My husband is going to smoke a brisket for abt 18-20 people.  How big of brisket should he get?


----------



## jirodriguez

A serving is generally 1/4 to 1/3 lb. per person of finished product, and you lose approx. 30° of the weight between raw and cooked. So you need approx. 6.5-7 lbs. of uncooked brisket minimum. If they are large eaters I would get a 10 lb. brisket just to be safe.


----------



## raastros2

Iam from Louisiana we eat more than 1/2 pound a person usually...for 20 people is get the whole 16 pounds....then again I like having some left over


----------



## jjwdiver

remember that good sides will help too, so choose wisely and whatever size brisket you get will be good if you follow the above suggestions.
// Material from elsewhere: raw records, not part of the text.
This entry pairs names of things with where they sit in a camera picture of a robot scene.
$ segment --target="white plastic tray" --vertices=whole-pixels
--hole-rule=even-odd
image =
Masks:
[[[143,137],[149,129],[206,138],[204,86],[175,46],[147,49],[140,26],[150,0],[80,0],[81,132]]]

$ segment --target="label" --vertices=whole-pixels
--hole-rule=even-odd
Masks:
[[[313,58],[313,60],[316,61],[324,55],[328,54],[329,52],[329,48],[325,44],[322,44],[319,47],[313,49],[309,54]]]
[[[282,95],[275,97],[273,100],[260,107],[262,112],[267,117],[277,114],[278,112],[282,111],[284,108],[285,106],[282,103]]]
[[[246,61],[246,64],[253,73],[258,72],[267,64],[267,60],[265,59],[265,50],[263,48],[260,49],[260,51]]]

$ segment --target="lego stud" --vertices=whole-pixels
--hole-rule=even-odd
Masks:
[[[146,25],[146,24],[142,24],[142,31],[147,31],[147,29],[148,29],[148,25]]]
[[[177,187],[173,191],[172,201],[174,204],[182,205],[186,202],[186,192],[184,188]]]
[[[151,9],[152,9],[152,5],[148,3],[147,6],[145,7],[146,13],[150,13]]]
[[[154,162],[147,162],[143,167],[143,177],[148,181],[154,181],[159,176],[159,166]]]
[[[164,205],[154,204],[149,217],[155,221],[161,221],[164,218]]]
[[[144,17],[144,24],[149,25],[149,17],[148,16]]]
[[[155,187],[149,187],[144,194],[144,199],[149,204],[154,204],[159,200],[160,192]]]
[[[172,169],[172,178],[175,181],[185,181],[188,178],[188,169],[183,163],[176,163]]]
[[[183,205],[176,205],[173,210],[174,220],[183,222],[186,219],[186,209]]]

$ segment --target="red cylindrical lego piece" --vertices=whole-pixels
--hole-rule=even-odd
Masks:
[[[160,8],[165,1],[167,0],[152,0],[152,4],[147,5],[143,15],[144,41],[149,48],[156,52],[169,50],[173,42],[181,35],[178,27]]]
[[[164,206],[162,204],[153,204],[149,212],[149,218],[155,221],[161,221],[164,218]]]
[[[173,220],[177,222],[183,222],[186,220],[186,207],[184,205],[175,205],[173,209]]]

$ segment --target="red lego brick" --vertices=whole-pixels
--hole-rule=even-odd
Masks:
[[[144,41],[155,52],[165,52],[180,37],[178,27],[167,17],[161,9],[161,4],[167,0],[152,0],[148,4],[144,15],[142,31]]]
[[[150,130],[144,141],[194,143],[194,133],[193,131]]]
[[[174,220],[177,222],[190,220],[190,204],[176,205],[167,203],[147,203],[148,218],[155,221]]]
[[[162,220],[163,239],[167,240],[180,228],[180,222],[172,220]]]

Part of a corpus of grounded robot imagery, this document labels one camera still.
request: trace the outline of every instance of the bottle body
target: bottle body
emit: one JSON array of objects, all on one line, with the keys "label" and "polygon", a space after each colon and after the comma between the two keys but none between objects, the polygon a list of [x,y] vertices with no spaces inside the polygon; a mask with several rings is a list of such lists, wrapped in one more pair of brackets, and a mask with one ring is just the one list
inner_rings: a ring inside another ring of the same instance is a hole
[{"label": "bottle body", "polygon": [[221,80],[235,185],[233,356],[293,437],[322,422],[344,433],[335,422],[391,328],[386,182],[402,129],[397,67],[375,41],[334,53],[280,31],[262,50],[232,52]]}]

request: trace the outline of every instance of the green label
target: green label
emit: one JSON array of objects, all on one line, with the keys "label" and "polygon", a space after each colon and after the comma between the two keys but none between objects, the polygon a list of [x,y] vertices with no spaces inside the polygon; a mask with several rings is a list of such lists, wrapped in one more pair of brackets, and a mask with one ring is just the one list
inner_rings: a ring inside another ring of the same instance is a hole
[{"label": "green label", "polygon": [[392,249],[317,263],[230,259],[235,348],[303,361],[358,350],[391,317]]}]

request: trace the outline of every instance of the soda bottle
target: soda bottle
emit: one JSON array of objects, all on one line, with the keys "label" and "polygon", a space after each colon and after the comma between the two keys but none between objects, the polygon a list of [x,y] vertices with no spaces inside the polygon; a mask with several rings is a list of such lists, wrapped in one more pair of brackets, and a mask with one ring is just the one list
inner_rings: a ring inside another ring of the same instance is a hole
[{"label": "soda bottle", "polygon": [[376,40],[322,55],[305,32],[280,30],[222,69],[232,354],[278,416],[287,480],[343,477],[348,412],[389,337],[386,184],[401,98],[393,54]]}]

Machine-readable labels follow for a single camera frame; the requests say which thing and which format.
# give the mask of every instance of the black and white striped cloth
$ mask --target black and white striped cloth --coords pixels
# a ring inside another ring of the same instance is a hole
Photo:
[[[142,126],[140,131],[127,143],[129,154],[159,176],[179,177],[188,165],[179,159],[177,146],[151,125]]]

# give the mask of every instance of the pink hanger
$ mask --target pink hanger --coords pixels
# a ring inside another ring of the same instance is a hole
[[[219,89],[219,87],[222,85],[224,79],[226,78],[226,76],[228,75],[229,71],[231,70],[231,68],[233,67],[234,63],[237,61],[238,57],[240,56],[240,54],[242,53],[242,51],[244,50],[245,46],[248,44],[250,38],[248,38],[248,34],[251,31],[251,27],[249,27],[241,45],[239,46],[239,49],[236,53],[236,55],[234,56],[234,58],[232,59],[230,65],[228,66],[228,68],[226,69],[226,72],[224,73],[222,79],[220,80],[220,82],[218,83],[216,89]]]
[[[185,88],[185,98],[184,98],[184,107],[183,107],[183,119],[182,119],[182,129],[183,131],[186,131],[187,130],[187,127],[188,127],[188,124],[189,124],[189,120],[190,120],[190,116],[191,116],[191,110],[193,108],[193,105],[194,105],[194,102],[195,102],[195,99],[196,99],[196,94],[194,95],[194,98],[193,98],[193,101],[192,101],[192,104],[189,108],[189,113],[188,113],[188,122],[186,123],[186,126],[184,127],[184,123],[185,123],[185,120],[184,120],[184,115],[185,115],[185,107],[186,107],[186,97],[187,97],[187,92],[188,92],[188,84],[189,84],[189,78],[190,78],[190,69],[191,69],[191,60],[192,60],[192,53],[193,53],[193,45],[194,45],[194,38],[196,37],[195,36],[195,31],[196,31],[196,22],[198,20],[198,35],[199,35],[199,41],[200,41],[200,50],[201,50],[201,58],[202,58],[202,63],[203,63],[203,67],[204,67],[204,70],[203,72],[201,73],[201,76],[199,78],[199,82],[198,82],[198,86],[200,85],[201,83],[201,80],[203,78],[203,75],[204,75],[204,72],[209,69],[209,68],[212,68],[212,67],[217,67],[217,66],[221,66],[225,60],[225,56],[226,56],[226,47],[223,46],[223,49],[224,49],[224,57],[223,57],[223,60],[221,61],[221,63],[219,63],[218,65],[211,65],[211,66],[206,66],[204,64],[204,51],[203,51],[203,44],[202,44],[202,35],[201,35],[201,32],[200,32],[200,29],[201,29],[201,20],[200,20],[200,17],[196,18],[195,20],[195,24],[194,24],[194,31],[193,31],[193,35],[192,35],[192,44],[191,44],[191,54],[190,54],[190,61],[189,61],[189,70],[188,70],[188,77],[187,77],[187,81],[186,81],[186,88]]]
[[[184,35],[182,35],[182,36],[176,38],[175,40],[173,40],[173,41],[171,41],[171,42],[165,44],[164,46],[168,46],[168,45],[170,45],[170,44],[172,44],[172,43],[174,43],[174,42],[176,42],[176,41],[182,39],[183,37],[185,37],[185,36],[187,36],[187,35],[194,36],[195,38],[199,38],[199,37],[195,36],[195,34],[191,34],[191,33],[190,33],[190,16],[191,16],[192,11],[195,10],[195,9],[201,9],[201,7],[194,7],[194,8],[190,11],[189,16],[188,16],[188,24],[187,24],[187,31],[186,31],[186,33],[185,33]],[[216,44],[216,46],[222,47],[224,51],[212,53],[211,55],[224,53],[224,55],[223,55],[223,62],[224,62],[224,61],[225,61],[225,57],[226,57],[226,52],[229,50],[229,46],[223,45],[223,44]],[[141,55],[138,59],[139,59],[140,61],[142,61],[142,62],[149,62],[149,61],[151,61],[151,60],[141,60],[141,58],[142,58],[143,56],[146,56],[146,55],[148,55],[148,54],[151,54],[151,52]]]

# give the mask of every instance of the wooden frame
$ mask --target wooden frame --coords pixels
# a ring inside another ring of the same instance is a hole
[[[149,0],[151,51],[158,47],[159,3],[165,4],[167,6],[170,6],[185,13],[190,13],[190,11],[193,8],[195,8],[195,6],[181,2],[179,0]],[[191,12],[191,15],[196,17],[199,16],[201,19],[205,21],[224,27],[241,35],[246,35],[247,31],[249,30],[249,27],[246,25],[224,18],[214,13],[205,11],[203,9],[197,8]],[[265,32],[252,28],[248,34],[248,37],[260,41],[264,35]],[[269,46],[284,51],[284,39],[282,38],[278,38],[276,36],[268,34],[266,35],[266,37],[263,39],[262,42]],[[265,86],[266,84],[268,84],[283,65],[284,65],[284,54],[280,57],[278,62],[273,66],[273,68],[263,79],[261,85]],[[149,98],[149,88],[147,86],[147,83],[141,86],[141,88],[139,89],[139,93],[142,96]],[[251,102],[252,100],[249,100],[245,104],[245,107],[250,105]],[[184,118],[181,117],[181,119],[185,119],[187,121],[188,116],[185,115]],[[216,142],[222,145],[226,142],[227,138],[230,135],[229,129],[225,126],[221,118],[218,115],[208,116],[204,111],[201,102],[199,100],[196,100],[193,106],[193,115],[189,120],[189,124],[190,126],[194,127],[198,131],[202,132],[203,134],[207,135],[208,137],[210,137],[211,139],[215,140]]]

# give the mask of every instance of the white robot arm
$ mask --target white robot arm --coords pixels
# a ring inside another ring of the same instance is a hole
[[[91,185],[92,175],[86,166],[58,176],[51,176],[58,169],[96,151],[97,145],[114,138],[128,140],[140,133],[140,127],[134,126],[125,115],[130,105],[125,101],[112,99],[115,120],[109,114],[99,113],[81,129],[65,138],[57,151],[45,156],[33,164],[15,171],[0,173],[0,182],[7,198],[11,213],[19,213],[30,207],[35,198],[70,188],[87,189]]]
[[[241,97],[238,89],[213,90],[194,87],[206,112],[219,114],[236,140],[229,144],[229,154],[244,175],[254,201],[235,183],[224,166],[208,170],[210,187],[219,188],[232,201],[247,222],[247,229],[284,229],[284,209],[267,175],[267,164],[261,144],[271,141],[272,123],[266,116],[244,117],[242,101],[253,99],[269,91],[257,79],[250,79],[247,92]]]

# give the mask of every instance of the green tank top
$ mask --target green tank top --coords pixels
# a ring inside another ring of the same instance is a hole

You will likely not have leftovers as most people gobble it all once they have tasted true smoked brisket!  Post qview please.

John


----------



## flatbottombros

If you are offering a variety of side items i would agree with the quarter pound per person. i also would set up my buffet line with side items or low ckst items first, proteins last the plates fill up with sides and not enough room for meats. Every chef in the world will agree.Thumbs Up


----------



## oldschoolbbq

Welcome ,Mtyrell . All good answers.

Please go by Roll Call and list your location so we can help you better.
	

	
	
		
		



		
			






Have fun here and send Q-view as often as possible .

Have a Happy Holiday and...


----------